Были кто проходил молча, были кто кривился, один даже плечом задел. И их юноша запоминал.
— О, порно вызывать не надо, своя шлюшка белобрысая появилась… Потаскух у нас только не хватало для полного комфорта.
Калос отметил, что великовозрастный болван, попытавшийся его задеть, живёт с ним в одном доме. Это даже хорошо, всегда под наблюдением будет. Лаконец, дождался когда все прошли, усмехнулся, предвкушая развлечение, гибко потянулся, разминая мышцы, и пошёл следом за самым говорливым, к своему временному жилищу. Его движения были уверено раскованные. Юноша остановился на пороге, вальяжно закинув длинные худые руки на верхний косяк двери.
— Вы, щенки, слушайте меня. Если ещё какая недоросль тявкнет фаллосы ваши оторву, и вам же в глотку вобью. Вы козлы безрогие, я вас сам отделаю, мухими у меня тут все станете, если ещё пасти откроете.
Парни от этой тирады завозились на своих кроватях, не ожидая от беловолосого выражений отпетого уголовника.
— Шёл бы ты, лялька беловолосая, — попытался послать его самый смелый.
В мгновение ока, как прыжок пантеры, лаконец оказался рядом с ним, нависнув парня к стене, взяв за шею, щёлкнул зубами, почти у самого носа. Получилось не хуже чем у Абдастарта. Этот Калос совсем не напоминал того воспитанного, чуткого и нежного мальчика, которого знала семья. Резкий, уверенный. Собранный сейчас в храме он чувствовал себя как в бою.
Беловолосый зашипел парню прямо в лицо, глаза его стали чёрными, из-за расширившихся зрачков, лицо бледным, превращаясь в страшную маску, а на губах застыл хищный оскал. Словно белая пантера вселилась в Калоса.
— А тебя мразь, я сам поимею, если ещё тявкнешь.
Больше ему никто не перечил, почему-то все поверили что эта беловолосая шалава до смерти опасна. Как не странно, лаконец чувствовал себя старше всех этих маменькиных сынков учащихся на отцовские деньги, не знавших лаконской плети, тюремных оков и ласк семьи, никогда не убивавших, избалованных деньгами и сытой жизнью.
Больше Калоса не задевали, боялись. С кем-то даже подружился, потом, во время учёбы.
Учился лаконец усердно, где не хватало таланта, брал усидчивостью и прилежанием. В медицине его подготовка позволила перейти сразу на следующую ступень, из своего дома он только один ходил вскрывать трупы и изучать внутренности.

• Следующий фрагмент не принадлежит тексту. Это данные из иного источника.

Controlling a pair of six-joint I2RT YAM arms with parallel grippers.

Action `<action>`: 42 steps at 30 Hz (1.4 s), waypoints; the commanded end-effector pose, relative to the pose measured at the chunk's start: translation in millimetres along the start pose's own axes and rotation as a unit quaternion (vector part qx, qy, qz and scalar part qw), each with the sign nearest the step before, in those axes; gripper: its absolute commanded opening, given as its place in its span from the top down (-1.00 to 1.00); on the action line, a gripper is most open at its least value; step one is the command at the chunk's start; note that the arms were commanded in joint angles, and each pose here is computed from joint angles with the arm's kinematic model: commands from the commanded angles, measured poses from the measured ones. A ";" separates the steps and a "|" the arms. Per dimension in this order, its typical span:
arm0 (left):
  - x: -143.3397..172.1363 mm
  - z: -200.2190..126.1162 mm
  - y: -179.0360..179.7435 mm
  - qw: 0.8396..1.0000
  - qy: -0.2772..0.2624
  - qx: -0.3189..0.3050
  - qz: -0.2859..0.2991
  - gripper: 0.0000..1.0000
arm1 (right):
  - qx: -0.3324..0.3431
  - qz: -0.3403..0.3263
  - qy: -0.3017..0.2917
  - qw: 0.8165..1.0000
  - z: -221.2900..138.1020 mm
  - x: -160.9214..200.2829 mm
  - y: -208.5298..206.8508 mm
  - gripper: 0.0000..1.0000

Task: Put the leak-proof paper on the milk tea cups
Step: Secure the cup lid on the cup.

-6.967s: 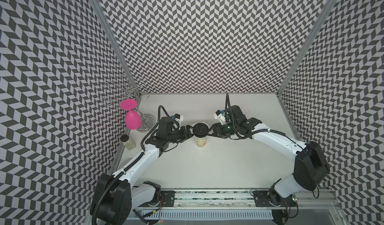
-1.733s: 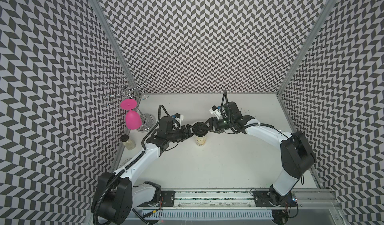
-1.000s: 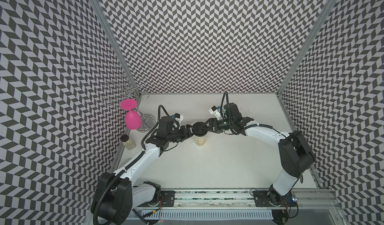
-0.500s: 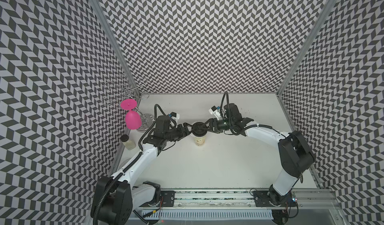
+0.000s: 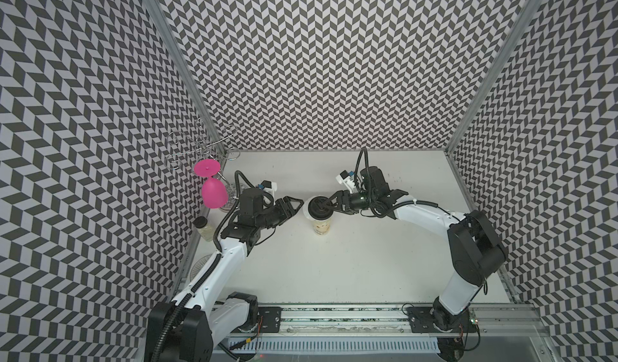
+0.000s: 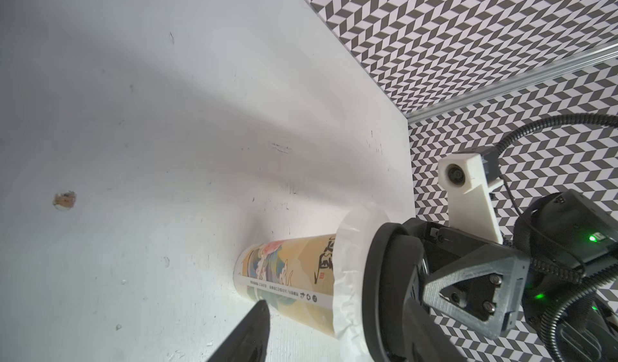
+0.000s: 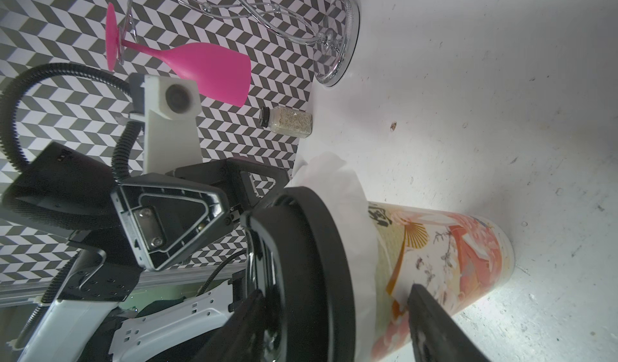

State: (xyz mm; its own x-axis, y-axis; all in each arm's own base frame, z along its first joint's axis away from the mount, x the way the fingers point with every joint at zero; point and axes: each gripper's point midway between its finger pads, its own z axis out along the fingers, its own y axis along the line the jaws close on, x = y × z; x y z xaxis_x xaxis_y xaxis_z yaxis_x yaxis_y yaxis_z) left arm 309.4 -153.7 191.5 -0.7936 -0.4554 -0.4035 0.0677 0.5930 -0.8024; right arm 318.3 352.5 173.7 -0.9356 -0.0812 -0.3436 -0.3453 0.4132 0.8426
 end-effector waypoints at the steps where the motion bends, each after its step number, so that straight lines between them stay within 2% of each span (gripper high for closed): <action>1: 8.9 5.2 -0.3 1.000 0.021 0.011 -0.004 -0.33 | 0.058 0.058 0.044 0.996 7.8 35.1 -42.0 -0.29; 6: 16.0 11.1 -6.4 0.999 0.038 0.030 0.001 -0.37 | 0.057 0.057 0.044 0.996 7.7 34.5 -41.0 -0.29; 18: 25.0 19.2 10.1 0.998 0.051 0.012 -0.016 -0.34 | 0.056 0.058 0.043 0.996 8.0 33.6 -40.7 -0.29; 42: 50.0 27.5 60.8 0.993 0.075 -0.074 -0.045 -0.22 | 0.060 0.065 0.046 0.995 10.3 37.2 -46.1 -0.29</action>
State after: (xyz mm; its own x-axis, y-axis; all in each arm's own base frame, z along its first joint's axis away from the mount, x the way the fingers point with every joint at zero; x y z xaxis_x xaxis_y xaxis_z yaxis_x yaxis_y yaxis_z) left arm 306.6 -172.7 166.0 -0.8466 -0.4011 -0.3498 0.0693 0.5686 -0.8197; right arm 318.4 352.6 173.7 -0.9359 -0.0792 -0.3433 -0.3443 0.4121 0.8436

В храме Пильданаса или, как его называли эллины Мышиного Аполлона, врачеванию уделял должное значение, но всё-таки меньшее, чем Асклепион. Маржик же был отличным учителем, и давно уже начал натаскивать мальчишку.
В отличие от большинства ребят, Калос готовился к занятиям. Что бы не отвлекала от учёбы горячая юношеская кровь, он удовлетворял себя сам, лишаясь многих проблем которыми были завалены его одногодки.
Бывало по утрам когда остальные уже убежали купаться или веселиться, юноша оставался один дома, раскладывал свитки, и лёжа в цветастой мантие, поигрывая пальцами на голых ногах. Он вгрызался белыми ровными зубами в яблоко, что бы перебить вкус храмовой еды. Свитков было много, папирусные, тряпичные, где написано было с двух сторон.
Он просматривал их с удовольствием. Юноша с трепетом и любовью перебирал их, ему нравилось учиться, нравилось впитывать новые знания, и очень хотелось быть таким же умным как Маржик. Опять перед глазами встал строгий образ лугаля, не тот, который целовал, ласкал, лидиец представший перед внутренним взором был умный ироничный, знавший всё не понаслышке, в отличие от храмовых учителей.
Теперь юноша был уверен, Маржик его не любил, и это было так обидно. Калос хотел быть для него хорошим мальчиком, он старался, всё делал, что бы лугалю было с ним приятно. И ведь, глупый, думал, что это любовь.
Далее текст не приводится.